__Problem details__. Retype all of the listing exactly, passing over any picture you find.

__Supplied data__.

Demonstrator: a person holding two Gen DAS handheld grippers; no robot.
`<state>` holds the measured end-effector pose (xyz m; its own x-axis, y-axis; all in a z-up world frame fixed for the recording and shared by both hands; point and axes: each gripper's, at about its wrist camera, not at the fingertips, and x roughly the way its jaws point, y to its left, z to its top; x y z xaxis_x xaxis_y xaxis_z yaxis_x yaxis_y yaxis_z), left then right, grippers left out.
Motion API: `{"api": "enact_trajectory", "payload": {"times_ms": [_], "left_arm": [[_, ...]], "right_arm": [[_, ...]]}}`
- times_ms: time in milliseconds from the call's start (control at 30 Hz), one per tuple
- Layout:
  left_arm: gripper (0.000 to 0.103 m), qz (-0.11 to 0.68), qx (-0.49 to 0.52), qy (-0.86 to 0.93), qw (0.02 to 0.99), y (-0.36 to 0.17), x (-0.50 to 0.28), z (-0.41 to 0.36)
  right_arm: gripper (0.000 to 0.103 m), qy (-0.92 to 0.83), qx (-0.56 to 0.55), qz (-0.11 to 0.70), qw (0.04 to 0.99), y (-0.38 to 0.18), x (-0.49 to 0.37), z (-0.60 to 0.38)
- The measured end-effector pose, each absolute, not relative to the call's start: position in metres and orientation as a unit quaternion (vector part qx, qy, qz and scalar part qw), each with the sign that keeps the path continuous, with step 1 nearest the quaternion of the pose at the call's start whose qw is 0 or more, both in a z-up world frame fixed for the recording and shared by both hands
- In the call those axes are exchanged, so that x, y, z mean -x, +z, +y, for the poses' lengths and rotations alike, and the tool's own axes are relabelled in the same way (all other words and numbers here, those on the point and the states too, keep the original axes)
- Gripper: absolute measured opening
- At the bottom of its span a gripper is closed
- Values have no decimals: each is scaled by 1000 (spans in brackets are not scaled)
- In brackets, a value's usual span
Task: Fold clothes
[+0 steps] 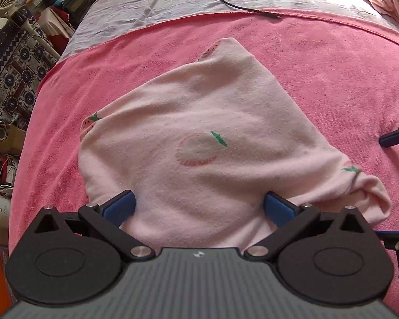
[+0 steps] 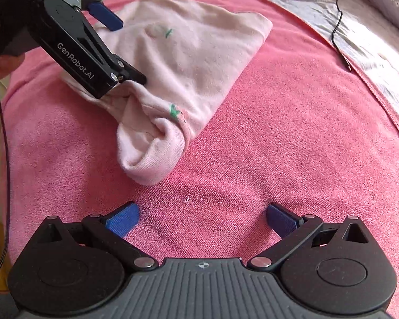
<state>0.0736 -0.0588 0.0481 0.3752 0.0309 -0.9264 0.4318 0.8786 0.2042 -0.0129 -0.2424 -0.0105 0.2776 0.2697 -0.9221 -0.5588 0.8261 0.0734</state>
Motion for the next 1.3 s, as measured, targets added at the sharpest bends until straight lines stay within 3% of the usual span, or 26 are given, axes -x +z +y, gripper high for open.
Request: {"api": "enact_trajectory", "payload": {"times_ms": [167, 400, 567, 733, 933, 1300], "left_arm": [[103, 558, -212, -115, 794, 48, -76, -62], [103, 605, -176, -54, 775, 53, -72, -62], [103, 641, -152, -1, 752, 48, -61, -65], [103, 643, -133, 2, 754, 47, -59, -60], [103, 638, -131, -1, 759, 48, -54, -61], [103, 606, -125, -79, 781, 53, -41, -48]], "right_arm": [[103, 174, 59, 545, 818, -10, 7, -242], [103, 134, 44, 517, 844, -11, 21, -242], [103, 207, 87, 507, 832, -1, 15, -234], [103, 297, 197, 445, 822, 16, 18, -216], [103, 339, 215, 434, 806, 14, -9, -189], [103, 386, 265, 492, 734, -8, -31, -156]]}}
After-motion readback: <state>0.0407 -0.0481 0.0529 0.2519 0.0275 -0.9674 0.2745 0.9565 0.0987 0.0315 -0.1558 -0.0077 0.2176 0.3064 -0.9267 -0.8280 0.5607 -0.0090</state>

__Written answer__.
Demonstrator: a person holding two Gen DAS handheld grippers; no robot.
`<state>` holds the measured end-effector pose (xyz m; its own x-axis, y-axis; all in a z-up world frame fixed for the recording and shared by both hands; point and axes: each gripper's, at about its wrist camera, not at the fingertips, and x roughly the way its jaws point, y to its left, z to its top; x y z xaxis_x xaxis_y xaxis_z yaxis_x yaxis_y yaxis_z), left then right, grippers left out.
Motion API: `{"api": "enact_trajectory", "payload": {"times_ms": [_], "left_arm": [[_, ...]], "right_arm": [[_, ...]]}}`
- times_ms: time in milliseconds from the call's start (control at 30 Hz), one per tuple
- Layout:
  left_arm: gripper (0.000 to 0.103 m), qz (-0.11 to 0.68), qx (-0.49 to 0.52), qy (-0.86 to 0.93), qw (0.02 to 0.99), y (-0.36 to 0.17), x (-0.50 to 0.28), z (-0.41 to 0.36)
  right_arm: gripper (0.000 to 0.103 m), qy (-0.92 to 0.83), qx (-0.56 to 0.55), qz (-0.11 to 0.70), qw (0.04 to 0.99), y (-0.38 to 0.18), x (-0.49 to 0.37), z (-0.60 to 0.38)
- The measured end-effector pose, each absolute, not relative to the call's start: position in metres and orientation as a unit quaternion (vector part qx, qy, qz and scalar part qw), each with the sign that keeps the path continuous, with step 1 nearest the quaternion of the pose at the call's start whose qw is 0 or more, both in a z-up world frame fixed for the recording and shared by both hands
- In the call those axes are exchanged, so that x, y, z mean -x, +z, +y, for the poses' lengths and rotations alike, and the tool's own axes are relabelled in the same way (all other words and numbers here, those on the point and the states too, keep the original axes)
- Gripper: absolute measured opening
- At the bottom of its span a gripper is closed
- Values have no decimals: each is scaled by 1000 (spans in brackets are not scaled)
- In brackets, a value's usual span
Task: Fold clothes
[+0 steps] 
[+0 steps] 
<state>0.0736 -0.0588 0.0481 0.3752 0.0309 -0.9264 0.4318 0.8786 0.2042 -0.0129 -0.2424 -0.0105 0.2776 0.2697 -0.9221 -0.5588 0.8261 0.0734</state>
Motion for the next 1.3 s, as measured, targets added at the sharpest bends until straight lines stay within 3% of the usual span, or 26 are given, axes -x +z +y, gripper high for open.
Request: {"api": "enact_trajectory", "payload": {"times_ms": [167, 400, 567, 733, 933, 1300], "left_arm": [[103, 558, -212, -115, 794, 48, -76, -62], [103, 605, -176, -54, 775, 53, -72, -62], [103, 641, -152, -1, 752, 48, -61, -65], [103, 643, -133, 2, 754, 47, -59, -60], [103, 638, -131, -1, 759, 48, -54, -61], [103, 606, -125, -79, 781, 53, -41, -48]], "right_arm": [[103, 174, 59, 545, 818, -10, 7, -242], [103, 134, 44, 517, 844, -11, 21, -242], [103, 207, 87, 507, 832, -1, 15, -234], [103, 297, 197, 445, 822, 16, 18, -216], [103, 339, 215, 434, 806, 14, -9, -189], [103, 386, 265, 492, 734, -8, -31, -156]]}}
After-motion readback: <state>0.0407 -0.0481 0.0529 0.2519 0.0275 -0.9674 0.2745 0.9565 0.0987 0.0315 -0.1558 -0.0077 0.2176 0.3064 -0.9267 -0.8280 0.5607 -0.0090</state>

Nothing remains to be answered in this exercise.